(Bloomberg) -- The Italian political shakeup is proving too dangerous to pass up for some investors.
After struggling to find openings in a market where prices have been driven relentlessly up, euro credit investors are now piling in after this week’s sell-off pushed yields to the highest level in more than a year. Bank of America Merrill Lynch and JP Morgan Asset Management say valuations look attractive.
The risks posed by an anti-establishment government in Italy may have risen, but the fundamental strong points that drew investors to euro credit markets in the first place haven’t gone away. Default rates are near historic lows, companies have never had it this easy to pay interest on their debt and the euro area economy looks set for a second year of growth above 2 percent.
“When we look at European high yield, we like it a lot,” said Nick Gartside, chief investment officer for fixed income at JPMorgan AM, who helps manage about $500 billion. “We see an economy growing above trend with low default rates, and we think that the spread can narrow."
Spreads on investment-grade euro corporate bonds narrowed from their widest level in 13 months as fears faded about the prospect of a snap election in Italy that could have effectively constituted a referendum on whether the country stays in the euro area. The premium on high-yield debt dropped back from the highest since the end of 2016.
Italian debt makes up 5.1 percent of of the Bloomberg Barclay’s euro investment grade index and 19 percent of the high-yield equivalent.

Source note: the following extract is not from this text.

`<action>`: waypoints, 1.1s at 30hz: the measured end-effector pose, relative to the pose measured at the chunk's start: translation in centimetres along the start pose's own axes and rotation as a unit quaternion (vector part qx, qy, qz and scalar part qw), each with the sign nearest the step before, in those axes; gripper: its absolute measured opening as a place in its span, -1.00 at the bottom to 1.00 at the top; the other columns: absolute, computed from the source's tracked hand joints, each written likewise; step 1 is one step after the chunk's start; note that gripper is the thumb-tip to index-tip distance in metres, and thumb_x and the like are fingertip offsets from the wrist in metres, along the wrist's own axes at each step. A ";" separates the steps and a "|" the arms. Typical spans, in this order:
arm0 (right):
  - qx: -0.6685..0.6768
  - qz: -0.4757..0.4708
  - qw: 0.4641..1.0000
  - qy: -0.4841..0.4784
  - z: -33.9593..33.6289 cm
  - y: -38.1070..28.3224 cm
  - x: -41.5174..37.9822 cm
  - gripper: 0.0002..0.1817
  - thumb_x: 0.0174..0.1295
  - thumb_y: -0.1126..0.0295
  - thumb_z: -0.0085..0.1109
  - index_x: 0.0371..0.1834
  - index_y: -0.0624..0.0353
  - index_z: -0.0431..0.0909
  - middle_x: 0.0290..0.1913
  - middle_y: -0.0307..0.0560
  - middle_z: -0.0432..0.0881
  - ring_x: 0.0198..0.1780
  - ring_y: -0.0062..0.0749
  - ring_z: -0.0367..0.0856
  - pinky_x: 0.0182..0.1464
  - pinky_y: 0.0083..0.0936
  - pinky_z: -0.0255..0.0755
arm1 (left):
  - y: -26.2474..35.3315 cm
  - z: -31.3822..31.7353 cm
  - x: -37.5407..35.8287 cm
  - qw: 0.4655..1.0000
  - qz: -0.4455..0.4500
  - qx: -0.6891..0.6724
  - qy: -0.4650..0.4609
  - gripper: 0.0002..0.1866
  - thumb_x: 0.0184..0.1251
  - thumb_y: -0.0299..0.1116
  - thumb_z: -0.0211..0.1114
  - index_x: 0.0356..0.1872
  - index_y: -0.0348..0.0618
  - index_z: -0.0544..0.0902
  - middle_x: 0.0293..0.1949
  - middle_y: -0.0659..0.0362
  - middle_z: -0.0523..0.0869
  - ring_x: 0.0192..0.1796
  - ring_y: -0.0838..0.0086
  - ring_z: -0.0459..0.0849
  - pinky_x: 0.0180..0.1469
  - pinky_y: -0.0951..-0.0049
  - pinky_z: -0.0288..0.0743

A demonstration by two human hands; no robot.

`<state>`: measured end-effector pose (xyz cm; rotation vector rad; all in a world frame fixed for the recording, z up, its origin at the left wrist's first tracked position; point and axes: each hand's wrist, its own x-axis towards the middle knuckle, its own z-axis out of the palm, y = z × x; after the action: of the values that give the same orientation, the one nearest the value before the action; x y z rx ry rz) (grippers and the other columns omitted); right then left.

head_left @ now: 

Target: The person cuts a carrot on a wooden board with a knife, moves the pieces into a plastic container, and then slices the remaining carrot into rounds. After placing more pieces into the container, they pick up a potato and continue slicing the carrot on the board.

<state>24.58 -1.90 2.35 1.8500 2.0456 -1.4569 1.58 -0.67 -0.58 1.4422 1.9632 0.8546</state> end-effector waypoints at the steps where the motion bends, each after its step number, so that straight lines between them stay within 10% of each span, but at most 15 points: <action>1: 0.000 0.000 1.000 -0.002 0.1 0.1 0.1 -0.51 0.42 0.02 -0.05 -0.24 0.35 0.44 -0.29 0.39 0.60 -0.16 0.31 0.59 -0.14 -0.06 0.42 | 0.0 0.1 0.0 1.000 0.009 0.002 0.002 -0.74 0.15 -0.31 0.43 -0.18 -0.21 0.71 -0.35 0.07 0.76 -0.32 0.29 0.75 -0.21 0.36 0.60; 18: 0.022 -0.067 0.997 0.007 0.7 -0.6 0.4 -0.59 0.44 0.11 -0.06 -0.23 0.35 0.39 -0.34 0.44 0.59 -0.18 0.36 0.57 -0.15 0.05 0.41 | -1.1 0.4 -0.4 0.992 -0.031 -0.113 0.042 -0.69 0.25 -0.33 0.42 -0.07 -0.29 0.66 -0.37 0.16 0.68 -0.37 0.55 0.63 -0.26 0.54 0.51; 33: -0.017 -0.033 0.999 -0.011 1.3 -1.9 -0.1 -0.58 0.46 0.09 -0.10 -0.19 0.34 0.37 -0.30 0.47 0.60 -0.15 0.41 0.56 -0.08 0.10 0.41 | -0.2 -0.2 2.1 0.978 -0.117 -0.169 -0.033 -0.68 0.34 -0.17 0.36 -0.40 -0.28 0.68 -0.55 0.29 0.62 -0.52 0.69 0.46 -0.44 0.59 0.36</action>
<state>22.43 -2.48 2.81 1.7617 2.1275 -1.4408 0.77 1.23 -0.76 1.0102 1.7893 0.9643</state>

The sell-off pushed spreads on European corporate debt above those in the U.S. for the first time since 2013. Nevertheless, European corporates are in much better shape than their American counterparts, according to Bank of America strategist Souheir Asba.
“Companies are more prudent with their cash in Europe and are also less levered, as a consequence of having gone through two consecutive crises,” Asba said. “Valuations in euro credit are pretty attractive.”